Exercise instructions:
For this listing, the lines between the one holding "Note: indicate the black left" and the one holding "<point>160,324</point>", inclusive, must be set down exactly.

[Data for this exercise Boundary: Start]

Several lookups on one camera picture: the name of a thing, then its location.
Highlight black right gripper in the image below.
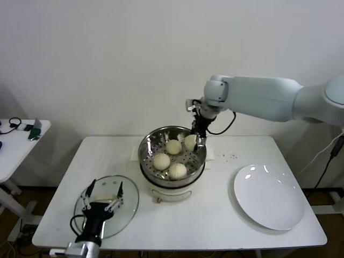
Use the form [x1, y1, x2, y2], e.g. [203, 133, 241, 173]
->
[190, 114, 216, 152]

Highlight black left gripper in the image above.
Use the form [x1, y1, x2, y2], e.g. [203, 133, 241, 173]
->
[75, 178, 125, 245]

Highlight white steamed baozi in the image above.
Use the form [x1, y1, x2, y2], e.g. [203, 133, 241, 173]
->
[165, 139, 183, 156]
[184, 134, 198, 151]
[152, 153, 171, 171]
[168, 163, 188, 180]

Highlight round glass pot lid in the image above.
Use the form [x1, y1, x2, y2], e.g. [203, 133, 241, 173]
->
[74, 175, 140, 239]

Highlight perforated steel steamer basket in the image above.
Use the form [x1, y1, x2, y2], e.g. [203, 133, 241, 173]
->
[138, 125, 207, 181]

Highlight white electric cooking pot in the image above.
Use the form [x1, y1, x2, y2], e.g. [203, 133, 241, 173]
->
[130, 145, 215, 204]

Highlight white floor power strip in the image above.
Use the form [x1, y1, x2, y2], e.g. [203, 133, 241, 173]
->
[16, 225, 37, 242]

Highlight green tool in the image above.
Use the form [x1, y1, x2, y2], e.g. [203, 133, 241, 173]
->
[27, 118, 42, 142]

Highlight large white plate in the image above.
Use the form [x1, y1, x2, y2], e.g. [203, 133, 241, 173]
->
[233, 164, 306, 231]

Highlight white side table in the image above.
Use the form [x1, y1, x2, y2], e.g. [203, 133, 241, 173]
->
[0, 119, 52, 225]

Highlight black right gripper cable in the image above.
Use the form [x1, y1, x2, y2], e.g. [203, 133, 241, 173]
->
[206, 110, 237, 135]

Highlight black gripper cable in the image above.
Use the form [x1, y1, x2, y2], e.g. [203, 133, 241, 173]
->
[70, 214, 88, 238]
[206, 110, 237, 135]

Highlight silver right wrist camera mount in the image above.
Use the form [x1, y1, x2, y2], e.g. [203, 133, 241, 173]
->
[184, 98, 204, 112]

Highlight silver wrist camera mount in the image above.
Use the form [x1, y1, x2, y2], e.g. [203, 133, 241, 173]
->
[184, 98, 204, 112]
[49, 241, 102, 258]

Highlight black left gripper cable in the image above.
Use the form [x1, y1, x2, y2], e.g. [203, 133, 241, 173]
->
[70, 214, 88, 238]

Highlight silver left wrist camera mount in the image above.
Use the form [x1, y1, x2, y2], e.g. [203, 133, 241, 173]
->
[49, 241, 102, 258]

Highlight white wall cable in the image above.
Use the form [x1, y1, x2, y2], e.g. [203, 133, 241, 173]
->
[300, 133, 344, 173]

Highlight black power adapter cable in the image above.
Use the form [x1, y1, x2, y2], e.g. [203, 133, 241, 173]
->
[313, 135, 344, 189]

[Data for this exercise Boundary: End]
[Data for this exercise Boundary: Start]

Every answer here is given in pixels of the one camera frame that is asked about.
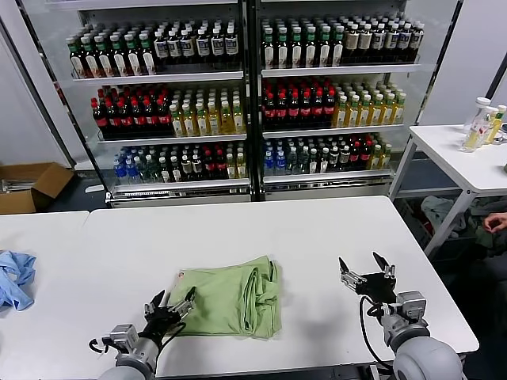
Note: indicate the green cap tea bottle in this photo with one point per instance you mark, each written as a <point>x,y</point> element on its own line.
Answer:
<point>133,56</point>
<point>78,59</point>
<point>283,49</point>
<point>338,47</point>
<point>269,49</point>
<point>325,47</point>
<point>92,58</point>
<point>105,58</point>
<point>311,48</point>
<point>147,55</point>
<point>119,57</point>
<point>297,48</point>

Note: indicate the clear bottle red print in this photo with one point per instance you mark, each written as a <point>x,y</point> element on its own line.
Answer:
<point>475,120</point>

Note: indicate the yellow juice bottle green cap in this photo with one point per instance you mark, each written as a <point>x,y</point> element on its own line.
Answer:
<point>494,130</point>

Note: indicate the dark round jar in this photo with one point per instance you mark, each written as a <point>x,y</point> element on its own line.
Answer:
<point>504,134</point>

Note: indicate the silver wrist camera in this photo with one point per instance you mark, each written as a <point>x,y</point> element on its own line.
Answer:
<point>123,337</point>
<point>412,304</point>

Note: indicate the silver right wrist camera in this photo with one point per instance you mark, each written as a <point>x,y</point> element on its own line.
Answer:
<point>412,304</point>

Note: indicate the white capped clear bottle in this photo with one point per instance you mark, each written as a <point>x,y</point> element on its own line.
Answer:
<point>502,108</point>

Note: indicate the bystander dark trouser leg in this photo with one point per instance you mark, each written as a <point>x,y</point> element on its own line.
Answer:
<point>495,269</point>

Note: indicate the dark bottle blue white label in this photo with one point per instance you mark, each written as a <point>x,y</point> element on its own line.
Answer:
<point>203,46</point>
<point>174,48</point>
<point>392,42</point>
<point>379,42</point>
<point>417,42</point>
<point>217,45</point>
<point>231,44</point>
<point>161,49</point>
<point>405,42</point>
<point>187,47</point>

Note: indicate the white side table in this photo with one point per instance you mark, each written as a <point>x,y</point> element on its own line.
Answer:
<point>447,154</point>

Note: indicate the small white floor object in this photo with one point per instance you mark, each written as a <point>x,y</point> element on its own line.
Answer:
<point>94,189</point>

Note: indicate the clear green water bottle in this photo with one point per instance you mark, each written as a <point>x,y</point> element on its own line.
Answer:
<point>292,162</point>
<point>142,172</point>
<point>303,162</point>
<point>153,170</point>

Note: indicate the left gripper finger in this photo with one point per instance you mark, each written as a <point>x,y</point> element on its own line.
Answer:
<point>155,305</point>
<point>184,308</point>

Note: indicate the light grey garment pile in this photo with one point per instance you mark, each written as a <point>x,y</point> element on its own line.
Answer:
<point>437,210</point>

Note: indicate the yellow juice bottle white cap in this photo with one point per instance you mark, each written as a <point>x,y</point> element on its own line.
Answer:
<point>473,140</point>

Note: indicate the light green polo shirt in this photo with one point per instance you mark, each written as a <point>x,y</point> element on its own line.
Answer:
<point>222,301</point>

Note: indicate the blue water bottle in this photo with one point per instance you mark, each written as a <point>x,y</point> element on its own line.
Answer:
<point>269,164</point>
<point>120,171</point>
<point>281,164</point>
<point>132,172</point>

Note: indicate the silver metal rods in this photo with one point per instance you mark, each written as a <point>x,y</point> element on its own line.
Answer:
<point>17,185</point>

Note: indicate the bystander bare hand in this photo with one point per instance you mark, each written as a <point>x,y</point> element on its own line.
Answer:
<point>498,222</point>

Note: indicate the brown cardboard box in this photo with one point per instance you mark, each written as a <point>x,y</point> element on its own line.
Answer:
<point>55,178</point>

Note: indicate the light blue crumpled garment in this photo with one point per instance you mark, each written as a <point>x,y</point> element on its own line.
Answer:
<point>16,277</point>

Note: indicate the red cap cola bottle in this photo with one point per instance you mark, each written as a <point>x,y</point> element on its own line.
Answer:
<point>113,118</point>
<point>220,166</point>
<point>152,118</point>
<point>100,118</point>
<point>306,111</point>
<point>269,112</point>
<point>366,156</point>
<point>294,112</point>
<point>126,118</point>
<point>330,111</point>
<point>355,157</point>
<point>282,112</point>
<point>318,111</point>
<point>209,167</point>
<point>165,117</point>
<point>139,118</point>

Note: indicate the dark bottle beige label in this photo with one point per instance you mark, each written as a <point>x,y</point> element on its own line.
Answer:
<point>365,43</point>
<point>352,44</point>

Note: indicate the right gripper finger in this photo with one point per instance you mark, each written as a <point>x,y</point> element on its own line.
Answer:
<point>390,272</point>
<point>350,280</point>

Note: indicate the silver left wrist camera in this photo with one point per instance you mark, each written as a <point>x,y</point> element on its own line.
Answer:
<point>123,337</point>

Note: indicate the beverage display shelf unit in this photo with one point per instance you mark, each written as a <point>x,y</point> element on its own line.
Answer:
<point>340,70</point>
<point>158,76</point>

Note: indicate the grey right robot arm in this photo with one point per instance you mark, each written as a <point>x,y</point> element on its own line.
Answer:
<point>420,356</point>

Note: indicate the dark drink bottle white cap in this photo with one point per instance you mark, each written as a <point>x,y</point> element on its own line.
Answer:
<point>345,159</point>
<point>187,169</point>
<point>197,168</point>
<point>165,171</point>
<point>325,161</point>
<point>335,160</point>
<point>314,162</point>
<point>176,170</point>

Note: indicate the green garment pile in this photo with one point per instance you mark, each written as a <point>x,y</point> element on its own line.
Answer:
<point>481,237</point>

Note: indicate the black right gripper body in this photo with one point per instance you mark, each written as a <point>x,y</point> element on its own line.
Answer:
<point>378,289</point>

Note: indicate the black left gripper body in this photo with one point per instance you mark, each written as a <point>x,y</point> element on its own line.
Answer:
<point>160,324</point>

[Data for this exercise Boundary: End]

Response area:
Note: indicate the black left gripper body in this photo with one point per instance you mark, each written as a <point>x,y</point> element on its own line.
Answer:
<point>160,324</point>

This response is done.